I'm having a bit of trouble understanding the definition of the infinite cartesian product, particularly with the intuition behind it.
According to my textbook, Enderton's Elements of Set Theory, the infinite cartesian product takes the cartesian product of each set $X_i$ for $i \in I$. This idea makes sense to me, but the definition of $$\prod_{i \in I} X_i = \left\{\left. f: I \to \bigcup_{i \in I} X_i\ \right|\ (\forall i)(f(i) \in X_i)\right\}$$ does not.
For example, if I make a function $X = \{(1,\{2\}), (2,\{3\}), (3, \{4\})\}$ where $X_1 = \{2\}$, $X_2 = \{3\}$, and $X_3 = \{4\}$ if I take the cartesian product of them, don't I get $(2,3,4)$? How is this a function and how does it relate to the definition?
I am very aware that my misunderstanding most likely comes from an inadequate knowledge of cartesian products, and that my example may be incorrect. If so, please let me know what misconceptions I may have so that I can grow and learn!
If $X_1=\{2\}$, $X_2=\{3\}$, and $X_3=\{4\}$, then by this definition $X_1\times X_2\times X_3$ is the set of functions $f$ from the index set $\{1,2,3\}$ to $X_1\cup X_2\cup X_3=\{2,3,4\}$ such that $f(1)\in X_1$, $f(2)\in X_2$, and $f(3)\in X_3$. As it happens, there is only one such function:
$$f=\{\langle 1,2\rangle,\langle 2,3\rangle,\langle 3,4\rangle\}\;,$$
so that $f(1)=2$, $f(2)=3$, and $f(3)=4$, and $X_1\times X_2\times X_3=\{f\}$.

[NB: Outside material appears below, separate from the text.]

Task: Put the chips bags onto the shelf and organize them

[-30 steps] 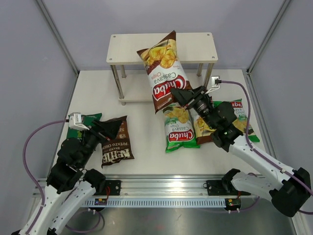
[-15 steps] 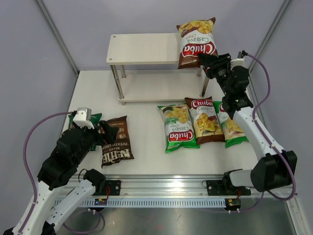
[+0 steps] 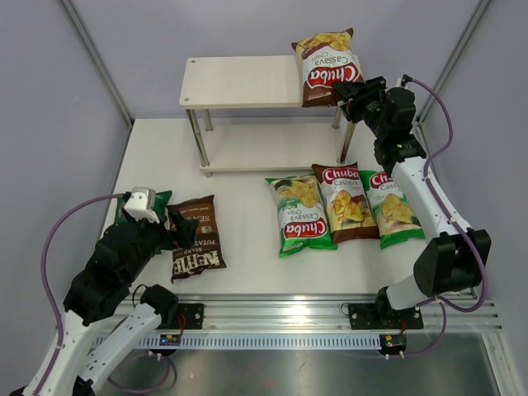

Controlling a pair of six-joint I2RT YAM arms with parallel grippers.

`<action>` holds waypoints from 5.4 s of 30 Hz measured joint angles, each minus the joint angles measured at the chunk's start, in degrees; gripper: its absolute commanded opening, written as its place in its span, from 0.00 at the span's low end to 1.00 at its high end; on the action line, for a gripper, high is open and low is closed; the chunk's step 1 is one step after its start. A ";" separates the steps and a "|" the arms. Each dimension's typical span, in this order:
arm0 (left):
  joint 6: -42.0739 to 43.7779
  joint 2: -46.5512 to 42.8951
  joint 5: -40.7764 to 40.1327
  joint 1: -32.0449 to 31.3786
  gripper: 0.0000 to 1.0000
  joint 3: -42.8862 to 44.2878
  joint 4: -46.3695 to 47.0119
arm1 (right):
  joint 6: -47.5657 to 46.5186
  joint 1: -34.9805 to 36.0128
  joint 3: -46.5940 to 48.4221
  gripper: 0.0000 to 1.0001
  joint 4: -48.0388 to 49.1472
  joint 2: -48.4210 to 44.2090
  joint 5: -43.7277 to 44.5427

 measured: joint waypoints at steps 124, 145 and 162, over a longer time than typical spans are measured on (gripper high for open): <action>-38.97 102.29 20.81 -22.84 0.91 33.79 57.02 | -25.97 -1.20 -32.11 0.99 -43.34 -68.65 -10.14; -32.02 89.79 11.30 -26.77 0.10 16.17 66.88 | -25.97 -1.20 -32.89 0.99 -42.99 -69.40 -9.92; 3.65 59.04 23.85 -28.41 0.12 4.00 60.98 | -43.85 -1.20 -14.62 1.00 -53.72 -61.64 -16.37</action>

We don’t usually use this definition for Cartesian products of finitely many sets; by the more familiar definition we would have
$$X_1\times X_2\times X_3=\{\langle 2,3,4\rangle\}\;,$$
a set with one member, the ordered triple $\langle 2,3,4\rangle$. But the difference is mostly cosmetic. The ordered triple with which you’re familiar is simply a way of specifying to which factor set each component belongs: if $\langle x_1,x_2,x_3\rangle\in X_1\times X_2\times X_3$, we know that $x_1\in X_1$, $x_2\in X_2$, and $x_3\in X_3$. The functions in Enderton’s definition1 do the same thing: they associate an element of each factor set with an identifier of that set, namely, its index, so that even if all of the factors are the same set, we can tell which ‘component’ comes from which factor. You might notice that when we write an ordered triple as $\langle x_1,x_2,x_3\rangle$, we’re really doing the same thing, albeit in slightly different format, as writing it $\langle x(1),x(2),x(3)\rangle$, as if were an ordered list of the outputs of some function $f$ on the index set $\{1,2,3\}$.

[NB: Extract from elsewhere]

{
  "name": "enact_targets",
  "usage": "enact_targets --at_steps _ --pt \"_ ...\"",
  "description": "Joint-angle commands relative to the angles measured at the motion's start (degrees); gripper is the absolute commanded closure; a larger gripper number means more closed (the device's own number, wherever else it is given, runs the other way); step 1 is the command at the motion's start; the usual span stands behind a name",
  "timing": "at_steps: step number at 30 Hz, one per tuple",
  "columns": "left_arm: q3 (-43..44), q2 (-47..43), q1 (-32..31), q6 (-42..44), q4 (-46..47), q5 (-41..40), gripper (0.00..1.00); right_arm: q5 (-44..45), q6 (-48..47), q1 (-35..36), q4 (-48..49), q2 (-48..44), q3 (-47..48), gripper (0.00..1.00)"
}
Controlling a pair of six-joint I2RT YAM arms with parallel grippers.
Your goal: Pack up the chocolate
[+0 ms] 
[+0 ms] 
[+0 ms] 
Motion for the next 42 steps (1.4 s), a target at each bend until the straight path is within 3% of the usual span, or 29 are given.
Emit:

In fact, there are actually several ways to define ordered triples, and one of them is precisely Enderton’s definition of elements of a Cartesian product: by that definition the ordered triple $\langle 2,3,4\rangle$ is the function $f$ above. If one is using that definition of ordered triple, there is literally no difference between the Cartesian products with finitely many factors that you’ve seen before and these with infinitely many factors.
You’ve also probably seen some infinite Cartesian products in another setting: the product $\Bbb R^{\Bbb N}$, i.e., $\prod_{n\in\Bbb N}X_n$, where each $X_n=\Bbb R$, is just the set of infinite sequences of real numbers: each $x\in\Bbb R^{\Bbb N}$ is a sequence $\langle x_n:n\in\Bbb N\rangle=\langle x_0,x_1,\ldots\rangle$ of real numbers, which formally is simply a function
$$x:\Bbb N\to\Bbb R:n\mapsto x_n\;.$$
We could just as well write the terms of the sequence $x(n)$, emphasizing the functional nature of the sequence as an element of a Cartesian product, instead of as $x_n$. Either way, the $n$ identifies the factor $X_n$ of the product, the factor from which the term $x_n$ or $x(n)$ comes.
1 It’s not really Enderton’s definition: it’s standard.